What the task requires: Please restate, word for word, the lines below that begin at the one with "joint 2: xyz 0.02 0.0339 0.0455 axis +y" and end at the one with "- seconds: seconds". Leave out all other lines.

Top of Extracted material

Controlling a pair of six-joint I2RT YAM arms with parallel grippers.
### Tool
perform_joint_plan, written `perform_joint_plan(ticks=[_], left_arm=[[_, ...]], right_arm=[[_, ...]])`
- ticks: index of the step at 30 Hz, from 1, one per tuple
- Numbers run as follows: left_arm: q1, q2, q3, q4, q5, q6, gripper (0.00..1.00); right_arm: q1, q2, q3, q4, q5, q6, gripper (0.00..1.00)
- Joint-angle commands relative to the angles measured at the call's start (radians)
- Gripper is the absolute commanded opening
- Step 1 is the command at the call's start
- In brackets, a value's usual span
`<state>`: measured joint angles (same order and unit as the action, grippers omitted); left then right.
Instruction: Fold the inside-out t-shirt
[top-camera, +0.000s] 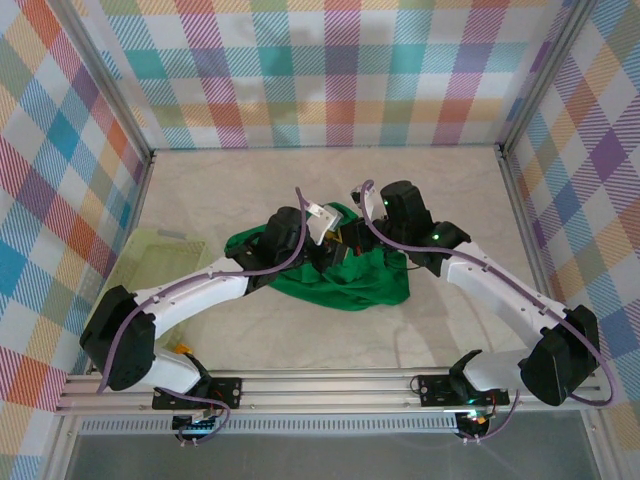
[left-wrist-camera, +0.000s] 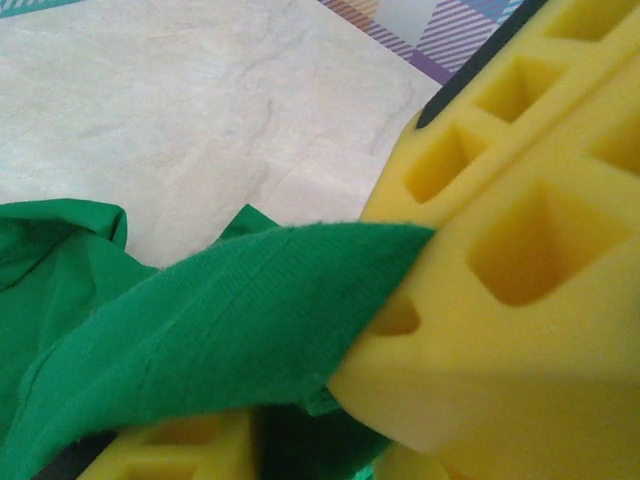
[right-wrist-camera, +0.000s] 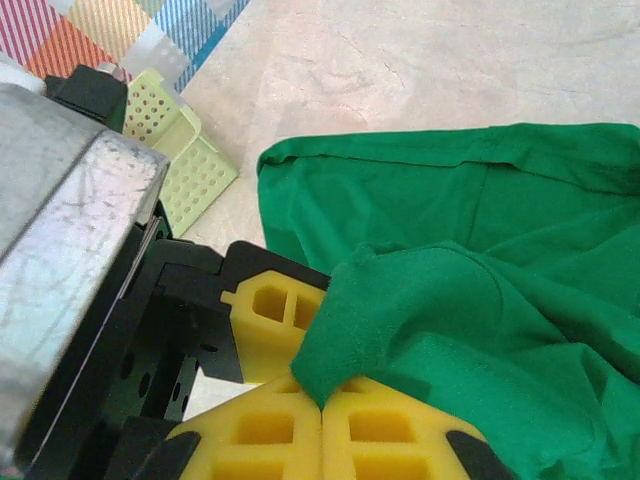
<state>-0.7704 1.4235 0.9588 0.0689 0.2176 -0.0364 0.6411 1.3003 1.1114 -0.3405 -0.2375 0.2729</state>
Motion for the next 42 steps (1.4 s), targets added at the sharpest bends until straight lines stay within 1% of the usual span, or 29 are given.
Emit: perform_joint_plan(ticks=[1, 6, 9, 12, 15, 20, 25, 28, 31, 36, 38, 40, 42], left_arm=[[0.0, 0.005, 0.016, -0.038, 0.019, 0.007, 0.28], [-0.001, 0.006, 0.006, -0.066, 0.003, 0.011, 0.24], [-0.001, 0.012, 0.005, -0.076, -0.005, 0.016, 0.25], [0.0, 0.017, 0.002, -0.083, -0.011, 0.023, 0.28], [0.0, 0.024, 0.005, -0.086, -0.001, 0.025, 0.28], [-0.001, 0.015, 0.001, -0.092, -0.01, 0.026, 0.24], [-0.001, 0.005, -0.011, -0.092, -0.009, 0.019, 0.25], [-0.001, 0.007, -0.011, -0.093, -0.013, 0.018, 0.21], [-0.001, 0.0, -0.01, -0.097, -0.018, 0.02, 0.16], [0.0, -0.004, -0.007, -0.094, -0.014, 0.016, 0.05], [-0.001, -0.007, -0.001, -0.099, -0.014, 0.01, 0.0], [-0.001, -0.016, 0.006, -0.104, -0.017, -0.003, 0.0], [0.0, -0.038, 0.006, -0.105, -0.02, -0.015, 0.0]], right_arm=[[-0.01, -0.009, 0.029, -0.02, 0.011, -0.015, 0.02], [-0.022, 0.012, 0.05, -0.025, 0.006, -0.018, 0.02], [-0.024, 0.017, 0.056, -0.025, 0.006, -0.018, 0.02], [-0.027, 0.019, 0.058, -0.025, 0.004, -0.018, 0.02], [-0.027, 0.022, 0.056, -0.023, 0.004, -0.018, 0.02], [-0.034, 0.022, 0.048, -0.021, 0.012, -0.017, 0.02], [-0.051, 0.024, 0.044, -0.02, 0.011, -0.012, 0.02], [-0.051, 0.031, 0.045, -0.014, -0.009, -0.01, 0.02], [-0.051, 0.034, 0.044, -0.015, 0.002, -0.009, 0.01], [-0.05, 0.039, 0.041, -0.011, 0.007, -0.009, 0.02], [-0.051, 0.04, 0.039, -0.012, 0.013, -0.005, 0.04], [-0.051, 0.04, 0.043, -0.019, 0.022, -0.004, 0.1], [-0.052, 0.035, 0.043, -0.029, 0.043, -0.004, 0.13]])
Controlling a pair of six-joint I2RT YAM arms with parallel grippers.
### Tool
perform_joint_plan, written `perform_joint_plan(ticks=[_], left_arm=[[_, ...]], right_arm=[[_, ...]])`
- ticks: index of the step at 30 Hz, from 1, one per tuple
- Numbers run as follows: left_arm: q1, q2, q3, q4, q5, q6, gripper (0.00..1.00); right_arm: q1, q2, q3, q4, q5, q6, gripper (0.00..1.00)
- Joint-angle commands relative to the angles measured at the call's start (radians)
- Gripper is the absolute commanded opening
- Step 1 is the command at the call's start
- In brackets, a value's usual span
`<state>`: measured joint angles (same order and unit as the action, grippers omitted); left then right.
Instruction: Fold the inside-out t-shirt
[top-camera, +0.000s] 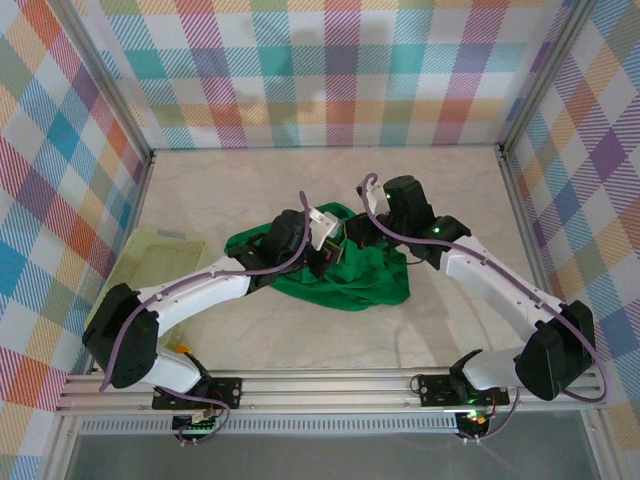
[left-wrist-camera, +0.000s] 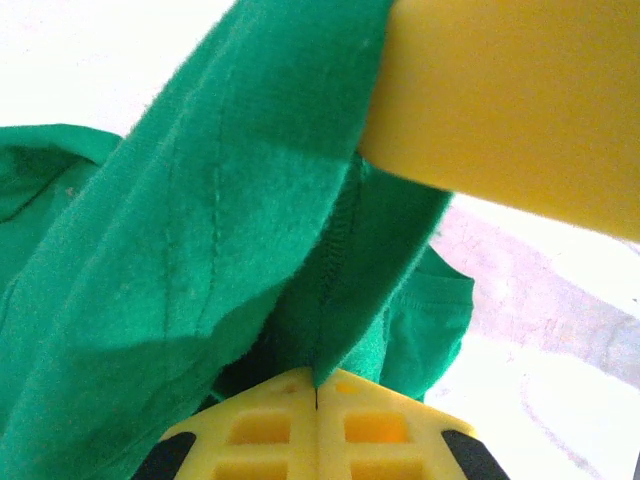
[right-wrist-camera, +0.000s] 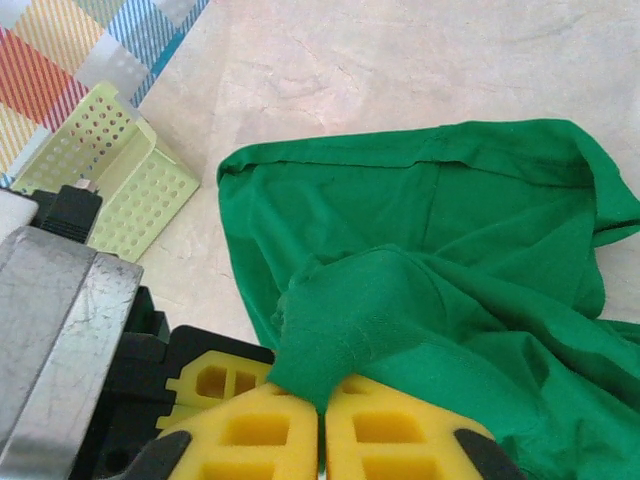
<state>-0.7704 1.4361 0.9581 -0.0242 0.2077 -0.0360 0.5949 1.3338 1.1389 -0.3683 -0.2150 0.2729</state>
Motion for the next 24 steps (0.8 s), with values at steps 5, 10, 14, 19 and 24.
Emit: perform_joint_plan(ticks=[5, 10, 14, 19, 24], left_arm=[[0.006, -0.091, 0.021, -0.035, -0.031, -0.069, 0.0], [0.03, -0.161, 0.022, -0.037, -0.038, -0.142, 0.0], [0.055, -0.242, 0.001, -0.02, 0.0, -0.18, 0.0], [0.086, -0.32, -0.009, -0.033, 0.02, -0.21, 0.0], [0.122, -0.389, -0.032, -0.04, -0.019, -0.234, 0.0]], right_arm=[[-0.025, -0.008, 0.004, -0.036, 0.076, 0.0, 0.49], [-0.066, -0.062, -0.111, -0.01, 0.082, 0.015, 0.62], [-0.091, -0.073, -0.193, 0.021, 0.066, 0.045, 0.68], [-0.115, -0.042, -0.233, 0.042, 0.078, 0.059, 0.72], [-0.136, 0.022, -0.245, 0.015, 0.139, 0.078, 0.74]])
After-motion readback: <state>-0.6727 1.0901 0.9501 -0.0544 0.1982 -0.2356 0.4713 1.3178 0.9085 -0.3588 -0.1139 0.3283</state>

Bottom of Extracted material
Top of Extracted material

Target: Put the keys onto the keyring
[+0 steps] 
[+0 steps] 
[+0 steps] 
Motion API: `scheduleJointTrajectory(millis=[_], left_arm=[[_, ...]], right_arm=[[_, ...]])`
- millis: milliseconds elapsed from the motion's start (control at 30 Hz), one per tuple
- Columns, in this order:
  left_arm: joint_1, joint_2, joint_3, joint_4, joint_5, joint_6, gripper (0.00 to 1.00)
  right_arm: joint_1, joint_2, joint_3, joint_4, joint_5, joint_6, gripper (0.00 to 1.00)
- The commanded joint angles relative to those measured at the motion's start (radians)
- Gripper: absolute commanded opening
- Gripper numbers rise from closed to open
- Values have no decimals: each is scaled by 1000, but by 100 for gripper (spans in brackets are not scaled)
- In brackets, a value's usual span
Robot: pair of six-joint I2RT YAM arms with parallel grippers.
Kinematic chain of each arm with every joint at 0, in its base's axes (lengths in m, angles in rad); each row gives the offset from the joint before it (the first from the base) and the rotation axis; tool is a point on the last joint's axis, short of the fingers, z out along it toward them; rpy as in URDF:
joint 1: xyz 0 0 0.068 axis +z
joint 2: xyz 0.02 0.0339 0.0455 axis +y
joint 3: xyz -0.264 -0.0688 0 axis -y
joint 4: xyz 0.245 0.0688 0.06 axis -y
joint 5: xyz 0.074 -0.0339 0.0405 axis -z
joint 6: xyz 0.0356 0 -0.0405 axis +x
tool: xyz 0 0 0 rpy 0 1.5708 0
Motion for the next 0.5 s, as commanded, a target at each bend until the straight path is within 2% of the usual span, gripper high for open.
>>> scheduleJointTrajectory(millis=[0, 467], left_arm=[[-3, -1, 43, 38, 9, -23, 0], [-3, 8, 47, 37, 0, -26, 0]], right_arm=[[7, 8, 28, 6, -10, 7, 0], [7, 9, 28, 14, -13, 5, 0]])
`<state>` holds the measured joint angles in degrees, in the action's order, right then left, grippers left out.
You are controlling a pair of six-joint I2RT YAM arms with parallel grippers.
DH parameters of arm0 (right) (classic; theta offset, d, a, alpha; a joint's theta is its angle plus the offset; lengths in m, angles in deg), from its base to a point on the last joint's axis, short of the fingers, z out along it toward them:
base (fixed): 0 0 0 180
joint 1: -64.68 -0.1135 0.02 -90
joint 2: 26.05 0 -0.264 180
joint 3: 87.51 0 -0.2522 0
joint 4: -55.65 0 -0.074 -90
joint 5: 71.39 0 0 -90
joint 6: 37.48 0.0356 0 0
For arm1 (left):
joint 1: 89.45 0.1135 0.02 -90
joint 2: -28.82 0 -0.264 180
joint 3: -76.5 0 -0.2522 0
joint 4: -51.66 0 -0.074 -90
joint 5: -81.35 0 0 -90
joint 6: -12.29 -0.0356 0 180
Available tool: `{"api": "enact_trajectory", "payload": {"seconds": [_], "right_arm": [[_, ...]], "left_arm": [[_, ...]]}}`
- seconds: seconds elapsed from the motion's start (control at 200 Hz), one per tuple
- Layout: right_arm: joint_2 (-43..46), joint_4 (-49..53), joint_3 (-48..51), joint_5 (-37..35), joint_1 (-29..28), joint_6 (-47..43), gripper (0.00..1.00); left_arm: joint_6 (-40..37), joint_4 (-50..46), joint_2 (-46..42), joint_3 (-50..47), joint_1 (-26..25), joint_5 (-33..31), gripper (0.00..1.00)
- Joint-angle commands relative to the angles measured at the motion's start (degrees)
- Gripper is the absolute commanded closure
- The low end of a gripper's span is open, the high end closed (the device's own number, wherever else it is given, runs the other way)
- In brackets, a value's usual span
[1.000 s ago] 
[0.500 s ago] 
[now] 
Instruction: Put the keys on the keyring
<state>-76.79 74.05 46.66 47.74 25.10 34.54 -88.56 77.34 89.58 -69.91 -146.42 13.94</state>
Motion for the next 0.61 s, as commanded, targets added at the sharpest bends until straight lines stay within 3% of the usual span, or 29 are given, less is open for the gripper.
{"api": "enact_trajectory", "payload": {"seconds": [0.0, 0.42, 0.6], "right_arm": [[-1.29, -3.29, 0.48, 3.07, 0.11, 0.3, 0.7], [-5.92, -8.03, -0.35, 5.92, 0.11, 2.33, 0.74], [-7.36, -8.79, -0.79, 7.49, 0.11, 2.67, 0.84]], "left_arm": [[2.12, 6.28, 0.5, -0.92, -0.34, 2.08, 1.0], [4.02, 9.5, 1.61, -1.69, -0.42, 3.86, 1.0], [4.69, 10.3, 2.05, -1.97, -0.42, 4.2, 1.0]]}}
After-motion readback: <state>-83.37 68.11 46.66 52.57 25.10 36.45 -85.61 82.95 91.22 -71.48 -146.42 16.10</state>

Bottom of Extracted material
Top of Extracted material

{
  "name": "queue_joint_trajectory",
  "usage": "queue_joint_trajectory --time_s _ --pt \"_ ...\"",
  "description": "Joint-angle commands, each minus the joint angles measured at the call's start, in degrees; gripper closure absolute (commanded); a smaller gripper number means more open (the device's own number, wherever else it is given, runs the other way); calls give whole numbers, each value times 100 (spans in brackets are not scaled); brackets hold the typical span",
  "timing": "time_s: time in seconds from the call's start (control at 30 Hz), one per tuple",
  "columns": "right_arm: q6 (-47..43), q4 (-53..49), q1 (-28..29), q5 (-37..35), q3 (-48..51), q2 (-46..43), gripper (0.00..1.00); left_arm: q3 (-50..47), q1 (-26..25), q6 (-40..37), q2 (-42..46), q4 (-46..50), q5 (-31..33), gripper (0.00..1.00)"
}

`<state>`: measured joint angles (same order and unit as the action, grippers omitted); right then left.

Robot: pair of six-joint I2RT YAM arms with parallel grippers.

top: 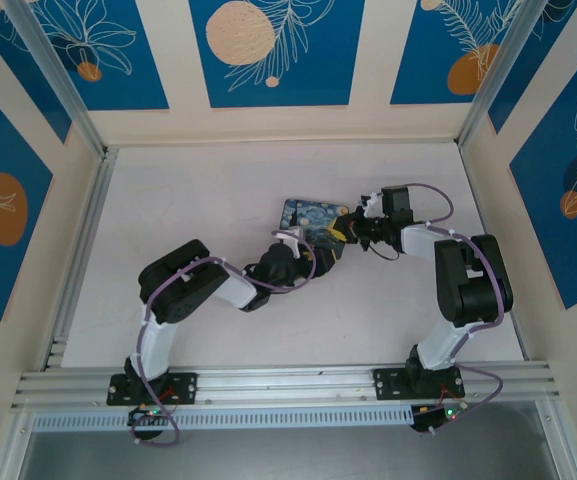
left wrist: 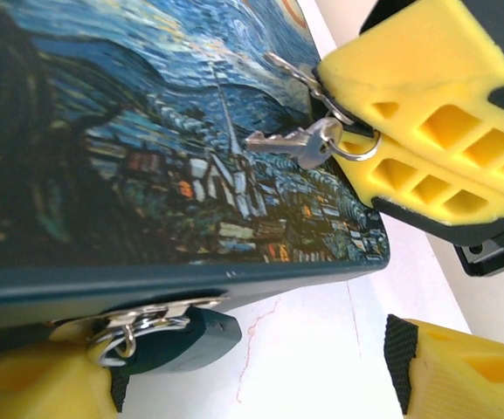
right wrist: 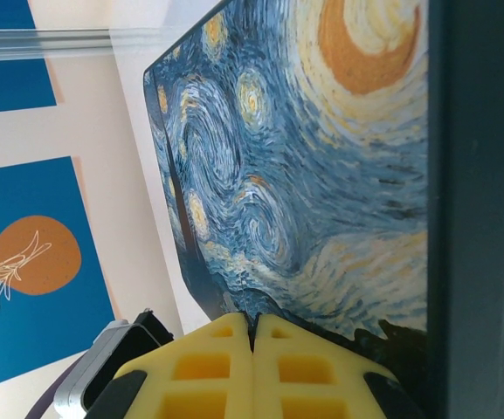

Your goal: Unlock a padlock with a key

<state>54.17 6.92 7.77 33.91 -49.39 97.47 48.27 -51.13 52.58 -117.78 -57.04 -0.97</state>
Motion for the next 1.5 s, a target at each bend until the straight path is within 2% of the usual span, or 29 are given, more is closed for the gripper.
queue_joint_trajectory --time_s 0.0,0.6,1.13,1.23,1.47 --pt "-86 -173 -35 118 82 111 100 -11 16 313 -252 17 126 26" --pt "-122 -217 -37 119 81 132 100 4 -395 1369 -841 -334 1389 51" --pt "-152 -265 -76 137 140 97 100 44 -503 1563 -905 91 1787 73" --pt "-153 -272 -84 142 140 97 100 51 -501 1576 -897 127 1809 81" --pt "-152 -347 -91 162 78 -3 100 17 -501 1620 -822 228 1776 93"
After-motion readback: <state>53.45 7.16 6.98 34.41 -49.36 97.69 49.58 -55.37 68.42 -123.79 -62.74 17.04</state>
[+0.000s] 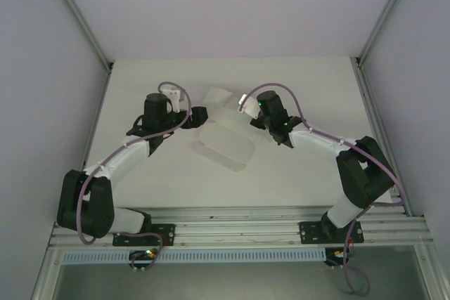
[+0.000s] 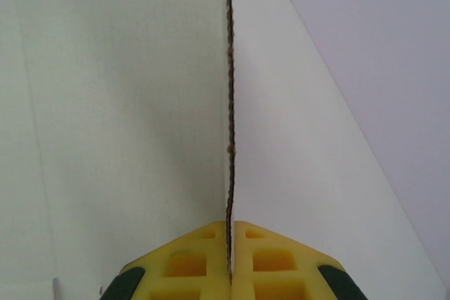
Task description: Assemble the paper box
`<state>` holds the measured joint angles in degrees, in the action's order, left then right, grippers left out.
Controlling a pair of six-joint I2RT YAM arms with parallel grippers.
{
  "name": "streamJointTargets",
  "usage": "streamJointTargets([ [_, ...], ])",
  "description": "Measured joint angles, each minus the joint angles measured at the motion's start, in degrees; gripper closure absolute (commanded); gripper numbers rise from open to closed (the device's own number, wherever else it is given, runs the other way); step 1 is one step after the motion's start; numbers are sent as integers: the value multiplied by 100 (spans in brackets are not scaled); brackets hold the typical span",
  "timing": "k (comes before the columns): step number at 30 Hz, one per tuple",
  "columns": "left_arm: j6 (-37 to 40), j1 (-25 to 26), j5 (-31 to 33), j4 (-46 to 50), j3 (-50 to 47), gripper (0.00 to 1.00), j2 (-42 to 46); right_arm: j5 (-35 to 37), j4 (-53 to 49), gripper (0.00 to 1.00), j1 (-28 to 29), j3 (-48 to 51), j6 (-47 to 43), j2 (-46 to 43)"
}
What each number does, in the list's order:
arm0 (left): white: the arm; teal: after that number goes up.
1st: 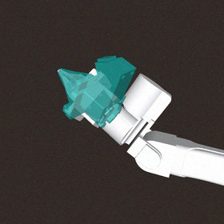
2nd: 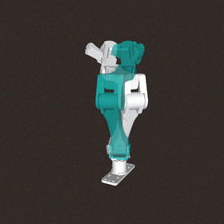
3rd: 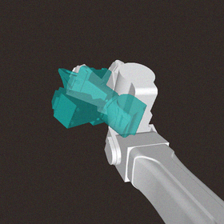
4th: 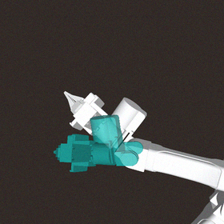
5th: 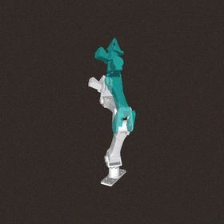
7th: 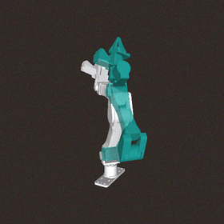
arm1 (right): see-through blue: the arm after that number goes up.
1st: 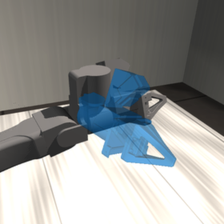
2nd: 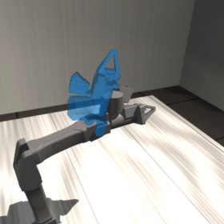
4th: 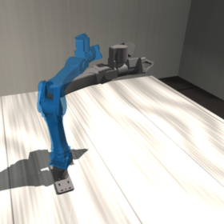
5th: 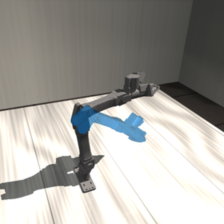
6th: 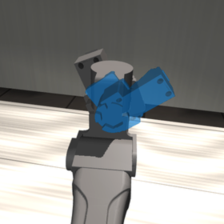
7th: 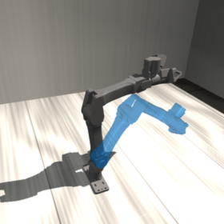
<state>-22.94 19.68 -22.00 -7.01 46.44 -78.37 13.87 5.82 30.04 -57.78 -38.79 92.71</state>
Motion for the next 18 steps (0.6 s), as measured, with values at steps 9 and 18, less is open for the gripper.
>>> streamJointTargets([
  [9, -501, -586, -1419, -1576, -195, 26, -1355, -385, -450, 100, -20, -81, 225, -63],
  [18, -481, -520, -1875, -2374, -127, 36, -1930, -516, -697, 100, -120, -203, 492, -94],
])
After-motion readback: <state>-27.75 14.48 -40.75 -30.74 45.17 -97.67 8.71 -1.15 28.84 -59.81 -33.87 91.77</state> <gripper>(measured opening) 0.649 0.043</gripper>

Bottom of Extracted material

Response:
joint 2: xyz 0.02 0.0339 0.0455 axis +y
joint 3: xyz -0.264 -0.0688 0 axis -y
joint 4: xyz 0.245 0.0688 0.06 axis -y
joint 5: xyz 0.074 -0.0339 0.0405 axis -z
joint 6: xyz 0.0356 0 -0.0405 axis +x
tool: xyz 0 0 0 rpy 0 1.5708 0
Motion for the next 0.5 s, as commanded, a target at each bend until the straight path is within 2% of the usual span, gripper high for open.
>>> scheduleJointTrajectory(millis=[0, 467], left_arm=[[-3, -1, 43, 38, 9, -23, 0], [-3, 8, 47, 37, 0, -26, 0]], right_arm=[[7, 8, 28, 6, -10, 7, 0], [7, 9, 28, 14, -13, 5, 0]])
`<state>` holds the measured joint angles in degrees, in the action's order, right then left, grippers left out.
You are controlling a pair of six-joint I2RT YAM arms with parallel grippers.
DH parameters of arm0 (right) (classic; theta offset, d, a, alpha; a joint's theta is its angle plus the offset; lengths in m, angles in deg), from its base to a point on the last joint's axis, short of the fingers, z out along it toward them:
base (fixed): 0 0 0 180
joint 1: -64.68 -0.1135 0.02 -90
joint 2: 26.05 0 -0.264 180
joint 3: 87.51 0 -0.2522 0
joint 4: -55.65 0 -0.074 -90
joint 5: 71.39 0 0 -90
joint 6: 37.48 0.0356 0 0
For arm1 (left):
joint 1: 89.45 0.1135 0.02 -90
joint 2: -28.82 0 -0.264 180
joint 3: -76.5 0 -0.2522 0
joint 4: -51.66 0 -0.074 -90
joint 5: -81.35 0 0 -90
joint 6: -12.29 -0.0356 0 180
Available tool: `{"api": "enact_trajectory", "payload": {"seconds": [_], "right_arm": [[_, ...]], "left_arm": [[_, ...]]}}`
- seconds: seconds elapsed from the motion's start (control at 200 Hz), one per tuple

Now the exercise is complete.